It felt then like the world was ending. Looking back, it was one of those textbook female friendships that girls might have before one of them realizes that they are gay. I know I never loved her; I don’t think I had a crush on her, but there was a reason that I had mostly had boys for friends before her. Boys liked to roughhouse and play Pokémon, and boys did not want to play pretend “Mummies and Daddies” and boys were not complex.
Boys were not beautiful. (She was.)
People used to joke that Helen was a lesbian because she tended to zone out and would occasionally do so in the changing rooms. I was so irrationally angry and would defend her, saying that there was no way that she was. Even in my rather liberal school, there was nothing worse than being a lesbian at the time. Maybe I had some inkling that I was one, even then, but I couldn’t let her be labelled like that. She would get a boyfriend some years after we stopped talking, and I remember feeling a little disappointed that she hadn’t been one after all.

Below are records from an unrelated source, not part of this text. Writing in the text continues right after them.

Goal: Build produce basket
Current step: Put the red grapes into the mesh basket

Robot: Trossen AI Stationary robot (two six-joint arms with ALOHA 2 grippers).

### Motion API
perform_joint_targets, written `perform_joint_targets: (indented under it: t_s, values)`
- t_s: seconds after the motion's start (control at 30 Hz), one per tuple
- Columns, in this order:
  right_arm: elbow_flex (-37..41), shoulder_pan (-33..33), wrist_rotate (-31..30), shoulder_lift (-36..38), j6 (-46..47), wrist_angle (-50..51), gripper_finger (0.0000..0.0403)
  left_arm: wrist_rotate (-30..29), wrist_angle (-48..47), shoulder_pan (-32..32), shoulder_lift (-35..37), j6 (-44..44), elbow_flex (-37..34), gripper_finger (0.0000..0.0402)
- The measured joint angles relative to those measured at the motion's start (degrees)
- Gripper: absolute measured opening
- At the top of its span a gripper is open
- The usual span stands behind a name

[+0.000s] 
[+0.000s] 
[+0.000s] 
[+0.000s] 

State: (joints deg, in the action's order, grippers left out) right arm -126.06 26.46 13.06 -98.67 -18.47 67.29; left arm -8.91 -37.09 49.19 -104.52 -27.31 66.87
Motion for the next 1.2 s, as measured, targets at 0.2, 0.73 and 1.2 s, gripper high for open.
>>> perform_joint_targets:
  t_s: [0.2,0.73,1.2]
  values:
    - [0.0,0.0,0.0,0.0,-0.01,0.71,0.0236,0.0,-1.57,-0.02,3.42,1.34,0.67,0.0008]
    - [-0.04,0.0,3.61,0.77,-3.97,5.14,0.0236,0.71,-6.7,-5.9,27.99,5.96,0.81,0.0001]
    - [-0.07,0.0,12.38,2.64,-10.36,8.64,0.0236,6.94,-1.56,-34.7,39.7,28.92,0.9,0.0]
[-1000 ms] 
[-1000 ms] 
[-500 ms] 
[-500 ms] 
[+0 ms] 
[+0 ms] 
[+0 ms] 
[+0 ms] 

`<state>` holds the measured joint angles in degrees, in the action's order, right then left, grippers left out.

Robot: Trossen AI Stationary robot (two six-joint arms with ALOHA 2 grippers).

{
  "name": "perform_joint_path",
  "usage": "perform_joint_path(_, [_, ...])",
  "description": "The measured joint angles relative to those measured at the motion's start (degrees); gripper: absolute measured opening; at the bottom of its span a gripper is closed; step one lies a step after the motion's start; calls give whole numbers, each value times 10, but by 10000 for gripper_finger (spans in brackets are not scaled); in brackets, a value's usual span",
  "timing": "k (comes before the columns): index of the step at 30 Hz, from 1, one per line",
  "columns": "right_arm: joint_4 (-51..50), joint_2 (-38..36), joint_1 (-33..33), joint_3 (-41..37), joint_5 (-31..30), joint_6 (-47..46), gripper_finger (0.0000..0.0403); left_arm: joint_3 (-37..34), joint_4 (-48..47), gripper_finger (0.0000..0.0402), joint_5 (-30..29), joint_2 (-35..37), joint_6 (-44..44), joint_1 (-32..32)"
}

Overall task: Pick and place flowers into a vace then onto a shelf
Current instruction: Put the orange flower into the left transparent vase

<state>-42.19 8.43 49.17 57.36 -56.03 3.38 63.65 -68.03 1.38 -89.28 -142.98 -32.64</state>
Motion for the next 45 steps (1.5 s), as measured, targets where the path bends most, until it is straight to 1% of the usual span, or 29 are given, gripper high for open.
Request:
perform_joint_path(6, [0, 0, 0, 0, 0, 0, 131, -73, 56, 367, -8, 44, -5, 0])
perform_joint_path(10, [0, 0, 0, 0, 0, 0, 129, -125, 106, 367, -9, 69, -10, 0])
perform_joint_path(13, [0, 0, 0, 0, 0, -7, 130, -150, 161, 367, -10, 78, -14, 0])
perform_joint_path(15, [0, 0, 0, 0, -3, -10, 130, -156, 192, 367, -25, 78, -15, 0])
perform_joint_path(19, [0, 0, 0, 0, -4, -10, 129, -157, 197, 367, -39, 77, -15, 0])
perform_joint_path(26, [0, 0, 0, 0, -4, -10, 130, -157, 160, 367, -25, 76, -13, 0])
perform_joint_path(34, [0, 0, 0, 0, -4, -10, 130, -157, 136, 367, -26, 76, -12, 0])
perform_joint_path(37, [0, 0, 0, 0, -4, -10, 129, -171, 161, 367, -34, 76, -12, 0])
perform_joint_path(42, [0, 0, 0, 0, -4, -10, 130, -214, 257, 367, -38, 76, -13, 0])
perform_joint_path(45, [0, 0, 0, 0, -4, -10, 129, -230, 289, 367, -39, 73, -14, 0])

She had consumed me, starting all kinds of rumors about me, one day saying that I was her best friend in the world, and the next saying that I was a bitch because I had been invited to a party and she hadn’t.
But then I was free. I had extricated myself. I couldn’t deal with the love-hate whiplash anymore. I may have been patient, but I had my limits. I didn’t enjoy drama.
Really it came down to the fact that I wanted to be just Ása, not “That’s Ása. She’s friends with Helen.” To have them all looked at me like they felt sorry for me.
Evelyn, whom I screamed at, grew up to be one half of a lesbian power couple at my school when suddenly being a lesbian wasn’t so taboo anymore. They’re still together, and I always smile a little when I see photos of them together on social media. I volunteered later as a mentor with the local LGBTQ group, and later ran the GSA at my school; I bumped into her quite a bit during her coming-out, but I always felt that I had tainted any possible friendship. I don’t think she even remembered. But I did.
It seemed strange how the queer people around me grew around each other, like intertwining roots of a tree, small interactions marking the relationships between them. How much history people with such a thing in common can create, even before they know about it.
Helen and I found a cool civility and avoided each other as much as possible. There was no happy ending for us, only a few stilted interactions throughout the years. She found a new friend group, adjacent to mine and I was happy for her, even if I never said so. I like to think that distance healed our wounds; eventually we were just people that no longer knew each other anymore. There was no animosity, just a look I would catch in her hazel-green eyes, warmth that knew that there was too much history between us to ever try again.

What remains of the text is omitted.